There’s plenty of space on Main St. for three cars, as long as the car that is parallel parked hugs the curb. Exactly what constitutes “too far” from the curb is a delicate thing, but if you live in Madison long enough, you develop an intuitive sense for the proper distance. If you never learn how to parallel park, obviously you will not develop that intuitive sense, so your best bet is to drive around until you can find one of easier parking spaces downtown. Just don’t complain to me about how far you have to walk.
Rule #4: Obey the crosswalks. Okay, so, yes, we are a small town, but even small towns need crosswalks, whose purpose is to tell people when they can and cannot cross the street. We live in a culture where few people walk anywhere anymore, so I feel it’s important to remind everyone exactly what a crosswalk is for. It tells pedestrians–those endangered creatures–when to cross the street. There are quite a few pedestrians in Madison, and so the crosswalks come in quite handy.
Just as a refresher, a red hand on the crosswalk means to stop. Do not cross the street. In Madison, our crosswalks most conveniently count down the amount of time in which you have left to cross the street. Some experience has informed me that to get across Main St., you really need about 10 seconds at least, assuming you’re not running.
If you walk across Main St. when the hand is red, I cannot guarantee that you will not be hit by a car. Actually, I can’t ever guarantee that you won’t be hit by a car. But it’s infinitely more likely if you disobey the crosswalk. And even if you don’t get hit, you will find that you have made some people very angry. Because what are your actions saying? Yes, I see these basic accessories of civilization, designed to balance the needs of competing interest groups (pedestrians and motorists), and I scorn them. I make my own rules. I cross when I want. Your crosswalk be damned! Don’t you think such an attitude merits at least a little nudge from a large, moving vehicle?

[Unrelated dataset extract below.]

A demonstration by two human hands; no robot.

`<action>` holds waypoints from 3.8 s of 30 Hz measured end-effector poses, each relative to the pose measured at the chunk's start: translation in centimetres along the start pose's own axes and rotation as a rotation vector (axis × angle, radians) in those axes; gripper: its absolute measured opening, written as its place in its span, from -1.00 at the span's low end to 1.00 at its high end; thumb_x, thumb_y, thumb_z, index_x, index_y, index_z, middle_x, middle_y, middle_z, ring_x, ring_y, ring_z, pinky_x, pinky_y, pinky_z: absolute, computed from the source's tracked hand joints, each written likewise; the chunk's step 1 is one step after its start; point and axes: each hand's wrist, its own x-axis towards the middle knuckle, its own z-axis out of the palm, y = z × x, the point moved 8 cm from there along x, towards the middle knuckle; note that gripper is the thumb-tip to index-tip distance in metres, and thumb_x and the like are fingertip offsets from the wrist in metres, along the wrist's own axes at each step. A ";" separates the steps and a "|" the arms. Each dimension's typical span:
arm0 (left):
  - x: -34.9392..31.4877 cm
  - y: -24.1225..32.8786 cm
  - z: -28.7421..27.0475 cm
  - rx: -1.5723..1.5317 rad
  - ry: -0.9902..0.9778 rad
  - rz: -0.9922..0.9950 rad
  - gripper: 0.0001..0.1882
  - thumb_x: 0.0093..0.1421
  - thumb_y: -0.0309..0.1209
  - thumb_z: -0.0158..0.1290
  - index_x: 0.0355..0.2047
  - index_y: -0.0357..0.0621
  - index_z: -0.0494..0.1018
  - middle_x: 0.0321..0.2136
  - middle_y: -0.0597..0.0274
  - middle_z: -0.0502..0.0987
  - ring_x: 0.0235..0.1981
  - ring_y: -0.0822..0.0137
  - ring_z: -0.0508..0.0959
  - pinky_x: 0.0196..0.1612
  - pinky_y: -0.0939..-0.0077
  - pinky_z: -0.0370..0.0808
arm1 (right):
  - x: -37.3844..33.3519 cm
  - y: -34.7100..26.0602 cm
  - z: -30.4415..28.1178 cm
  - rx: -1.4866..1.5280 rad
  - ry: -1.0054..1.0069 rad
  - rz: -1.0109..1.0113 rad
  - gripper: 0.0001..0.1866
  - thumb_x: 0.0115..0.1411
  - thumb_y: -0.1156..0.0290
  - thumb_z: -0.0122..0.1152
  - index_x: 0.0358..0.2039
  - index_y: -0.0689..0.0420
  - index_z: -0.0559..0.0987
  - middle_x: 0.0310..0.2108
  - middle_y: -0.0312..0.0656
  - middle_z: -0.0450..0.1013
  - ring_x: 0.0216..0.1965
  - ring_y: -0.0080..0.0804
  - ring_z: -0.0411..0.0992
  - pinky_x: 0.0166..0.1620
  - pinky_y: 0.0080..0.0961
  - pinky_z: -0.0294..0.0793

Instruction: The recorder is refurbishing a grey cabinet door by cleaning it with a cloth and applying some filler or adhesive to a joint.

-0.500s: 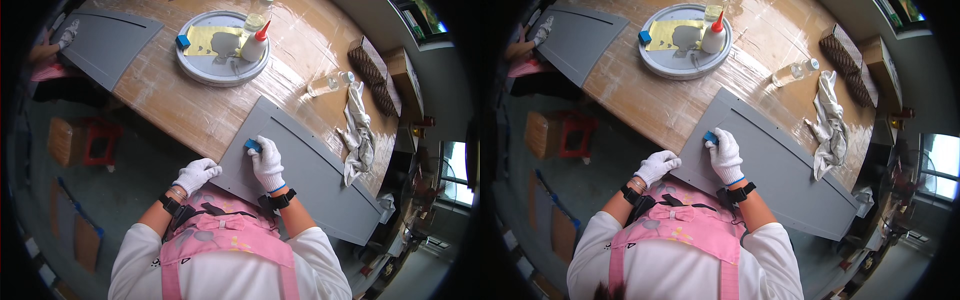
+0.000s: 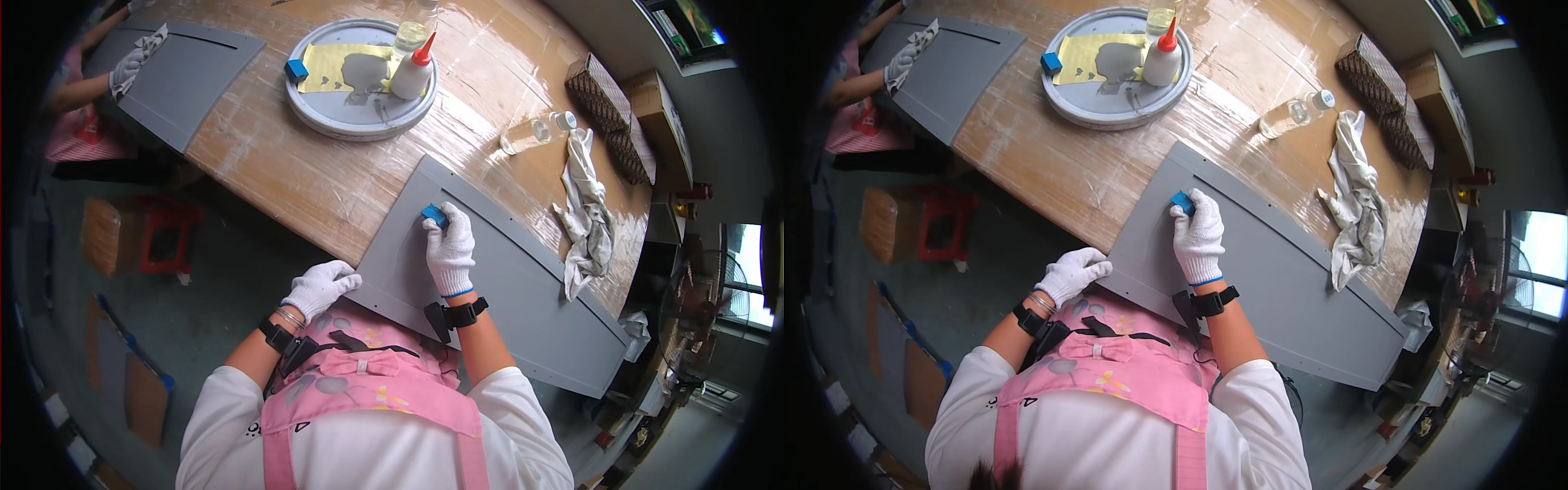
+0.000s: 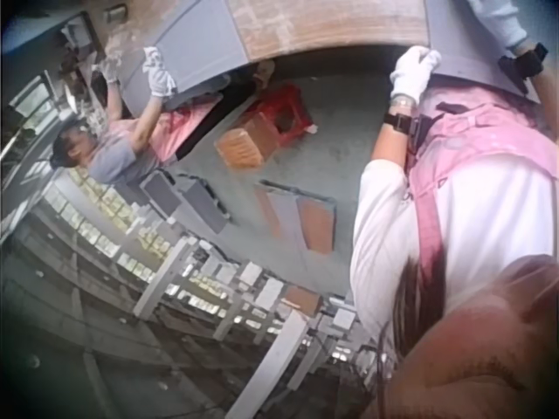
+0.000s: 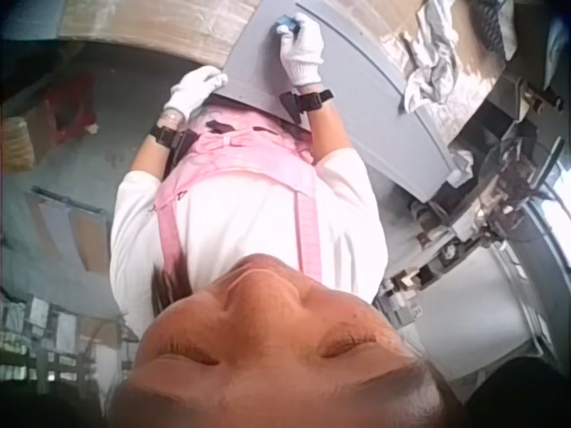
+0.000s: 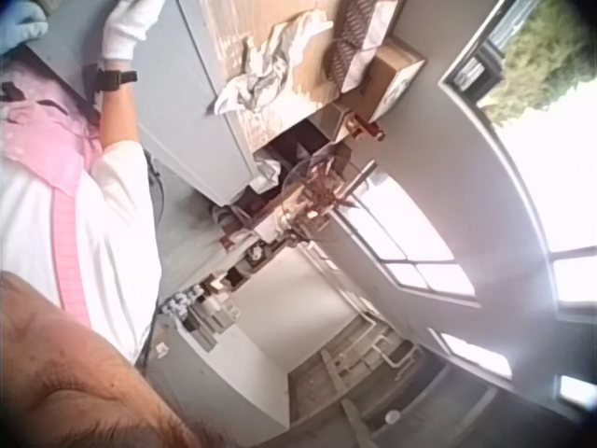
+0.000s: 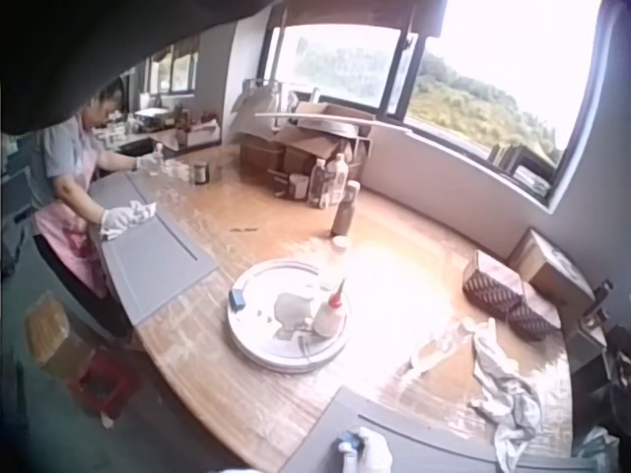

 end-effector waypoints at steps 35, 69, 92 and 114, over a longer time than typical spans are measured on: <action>0.2 -0.8 0.0 0.018 -0.015 -0.023 -0.51 0.25 -0.09 0.15 -0.02 -0.26 0.50 -0.10 0.06 0.61 -0.01 0.24 0.57 0.08 0.38 0.45 | 1.8 1.7 0.9 0.061 -0.169 -0.057 -0.54 -0.01 0.68 0.26 -0.04 0.25 0.43 -0.23 0.05 0.47 -0.19 0.03 0.50 -0.09 -0.22 0.52; 0.7 -0.6 -0.3 0.033 -0.020 -0.019 -0.57 0.23 -0.17 0.21 -0.06 -0.27 0.50 -0.17 0.11 0.61 -0.11 0.34 0.56 0.00 0.43 0.47 | -1.9 -2.1 0.8 0.115 -0.158 -0.111 -0.56 0.02 0.69 0.27 -0.05 0.23 0.44 -0.21 0.04 0.48 -0.27 -0.04 0.53 -0.22 -0.27 0.56; 1.0 -0.7 -0.1 0.022 -0.075 0.009 -0.53 0.26 -0.10 0.15 -0.05 -0.28 0.50 -0.16 0.10 0.62 -0.09 0.29 0.57 0.01 0.41 0.48 | -9.1 -5.2 0.3 0.091 -0.388 -0.138 -0.48 -0.03 0.57 0.36 0.00 0.21 0.45 -0.14 0.06 0.47 -0.15 0.07 0.49 -0.09 -0.16 0.52; 0.4 -0.6 -0.3 0.128 -0.063 0.058 -0.51 0.28 -0.06 0.12 -0.05 -0.28 0.50 -0.19 0.12 0.61 -0.10 0.31 0.57 0.02 0.40 0.46 | -10.6 -5.2 0.6 0.102 -0.355 -0.125 -0.45 -0.03 0.53 0.35 0.02 0.22 0.42 -0.12 0.07 0.47 -0.13 0.09 0.48 -0.07 -0.13 0.50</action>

Rule #5: Yield to pedestrians. Your car weighs about 4,000 pounds, and at least currently, very few humans compare to that. So just yield, okay? Enough said. Except if they’re disobeying the crosswalk, in which case, you might give them just that little nudge.
Rule #6: Respect the lawn chairs. Okay, this is specifically for out-of-town visitors. Yes, those lawn chairs or garbage cans or flower planters or sawhorses or whatever junk we could find in our garage–they’re sitting along the street next to the curb for a reason. To save our parking space, because, no, Mister, we do not have a garage. Well, okay, actually we do have a garage, but I think you would find it’s quite full of junk and not the easiest thing to get in and out of off a very narrow alley. And anyway, most downtowners do not have garages. We have the space in front of our houses, where we have learned to become excellent parallel parkers, which means we know the exact correct distance apart to set our two lawn chairs in order to reserve our very own parking space. Move these lawn chairs at your own risk.
Is it legal to save a parking space for yourself in such a way? Is it fair? Is it right? Is it ordained by god? I don’t really care. But if you move the lawn chairs in order to park there, I really can’t be responsible for what happens.
Rule #7. Enjoy. Following these simple rules will greatly increase your own enjoyment of our fair town, which, yes, is quite delightful. It will also keep you off the list of those who, all in all, we’d rather not come back. Thankfully, it’s a very short list.